Preparation and adsorption properties of magnetic chitosan/sludge biochar composites for removal of Cu2+ ions.

The magnetic chitosan/sludge biochar composite adsorbent was prepared using chitosan, Fe3O4, and sludge biochar as raw materials. The composite adsorbent was able to achieve rapid solid-liquid separation under an applied magnetic field. The morphology and microstructure of the composite adsorbent were characterized by FTIR, XRD, SEM, VSM, and BET analysis. The adsorption performance of the composite adsorbent on Cu2+ was investigated through static adsorption experiments, and the effects of adsorbent dosage, initial concentration of Cu2+, initial pH of the solution, and adsorption temperature on the adsorption efficiency of Cu2+ were discussed.
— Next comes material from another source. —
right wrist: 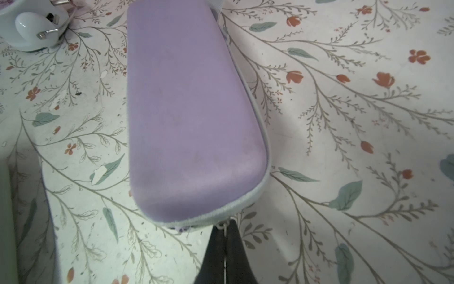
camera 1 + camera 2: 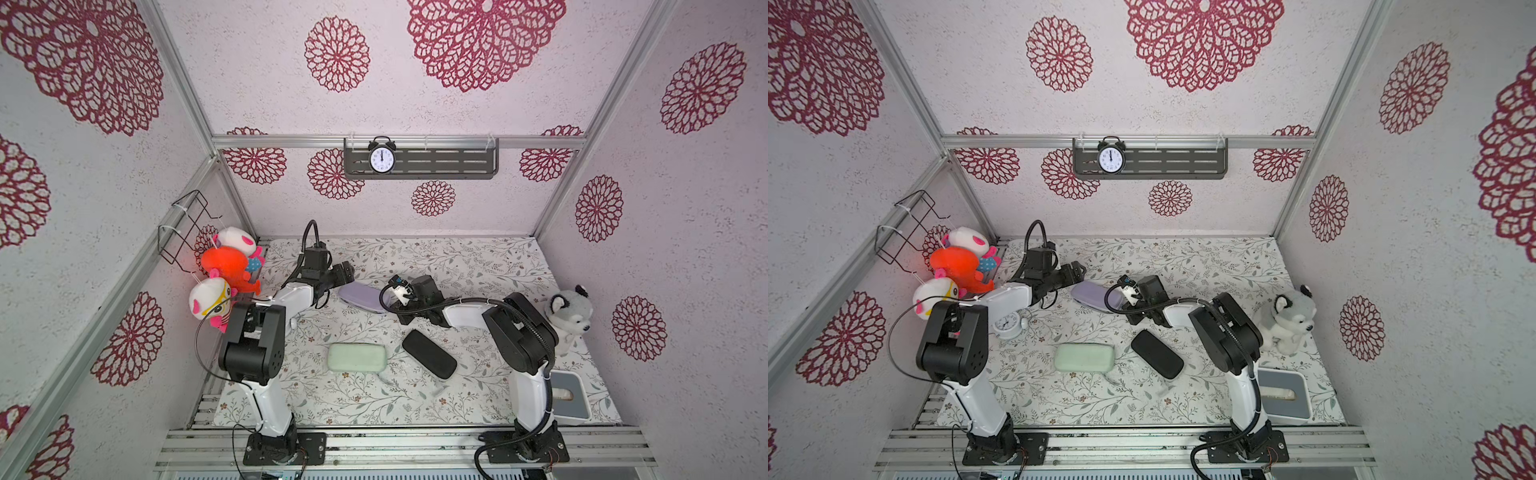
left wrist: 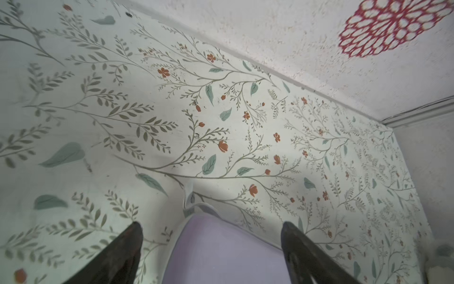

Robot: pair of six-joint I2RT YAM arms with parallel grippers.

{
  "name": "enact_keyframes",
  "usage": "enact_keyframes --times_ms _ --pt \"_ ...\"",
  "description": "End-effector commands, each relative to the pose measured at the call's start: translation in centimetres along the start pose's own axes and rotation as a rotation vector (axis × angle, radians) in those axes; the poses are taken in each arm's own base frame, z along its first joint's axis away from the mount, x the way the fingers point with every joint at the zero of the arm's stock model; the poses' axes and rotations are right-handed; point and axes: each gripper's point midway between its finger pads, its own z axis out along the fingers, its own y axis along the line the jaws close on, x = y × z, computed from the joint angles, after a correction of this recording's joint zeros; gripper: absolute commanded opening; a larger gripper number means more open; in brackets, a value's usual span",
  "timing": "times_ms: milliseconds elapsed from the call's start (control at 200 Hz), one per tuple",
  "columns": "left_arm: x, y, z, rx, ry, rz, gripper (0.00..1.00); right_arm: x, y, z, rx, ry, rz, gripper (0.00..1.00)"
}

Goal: Put umbrellas into zippered umbrella sleeves
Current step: Place the umbrella sleeve at the center of the board.

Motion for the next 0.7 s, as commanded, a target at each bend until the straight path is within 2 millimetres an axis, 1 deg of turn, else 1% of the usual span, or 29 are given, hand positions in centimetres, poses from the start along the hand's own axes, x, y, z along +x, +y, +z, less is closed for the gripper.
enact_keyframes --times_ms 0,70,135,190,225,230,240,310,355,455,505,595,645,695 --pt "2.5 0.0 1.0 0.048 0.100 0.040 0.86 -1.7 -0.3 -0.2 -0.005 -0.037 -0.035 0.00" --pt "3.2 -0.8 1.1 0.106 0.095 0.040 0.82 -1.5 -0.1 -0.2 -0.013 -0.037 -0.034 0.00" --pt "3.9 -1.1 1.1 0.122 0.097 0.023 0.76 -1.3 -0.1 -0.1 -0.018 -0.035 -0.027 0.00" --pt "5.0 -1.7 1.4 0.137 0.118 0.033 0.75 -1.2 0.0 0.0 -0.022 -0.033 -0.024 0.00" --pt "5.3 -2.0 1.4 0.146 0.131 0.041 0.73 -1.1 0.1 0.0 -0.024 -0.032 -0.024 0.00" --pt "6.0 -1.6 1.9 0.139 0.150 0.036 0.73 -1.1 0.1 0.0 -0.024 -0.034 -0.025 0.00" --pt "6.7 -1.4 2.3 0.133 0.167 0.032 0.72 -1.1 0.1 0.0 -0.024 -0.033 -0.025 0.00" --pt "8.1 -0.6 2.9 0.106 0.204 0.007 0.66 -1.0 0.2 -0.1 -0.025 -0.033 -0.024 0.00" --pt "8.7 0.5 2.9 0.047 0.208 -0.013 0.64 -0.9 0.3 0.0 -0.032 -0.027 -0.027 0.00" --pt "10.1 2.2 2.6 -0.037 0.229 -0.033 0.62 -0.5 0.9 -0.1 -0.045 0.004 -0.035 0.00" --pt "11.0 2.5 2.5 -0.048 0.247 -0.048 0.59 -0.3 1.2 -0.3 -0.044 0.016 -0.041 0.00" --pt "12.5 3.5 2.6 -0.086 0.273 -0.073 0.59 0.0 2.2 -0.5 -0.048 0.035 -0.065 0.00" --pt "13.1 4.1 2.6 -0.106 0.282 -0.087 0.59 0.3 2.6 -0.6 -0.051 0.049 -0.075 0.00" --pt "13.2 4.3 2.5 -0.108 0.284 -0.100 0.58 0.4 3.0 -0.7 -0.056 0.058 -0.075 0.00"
The results showed that chitosan and Fe3O4 were successfully loaded on sludge biochar. When the initial concentration of Cu2+ was 30 mg/L, the dosage of the magnetic chitosan/sludge biochar composite material was 0.05 g, the adsorption time was 180 min, pH was 5, and the temperature was room temperature, the maximum removal rate of Cu2+ reached 99.77%, and the maximum adsorption capacity was 55.16 mg/g. The adsorption kinetics and adsorption isotherm data fitted well with the pseudo-second-order kinetic model and Langmuir adsorption isotherm model, indicating that the adsorption process was chemisorption with monolayer coverage.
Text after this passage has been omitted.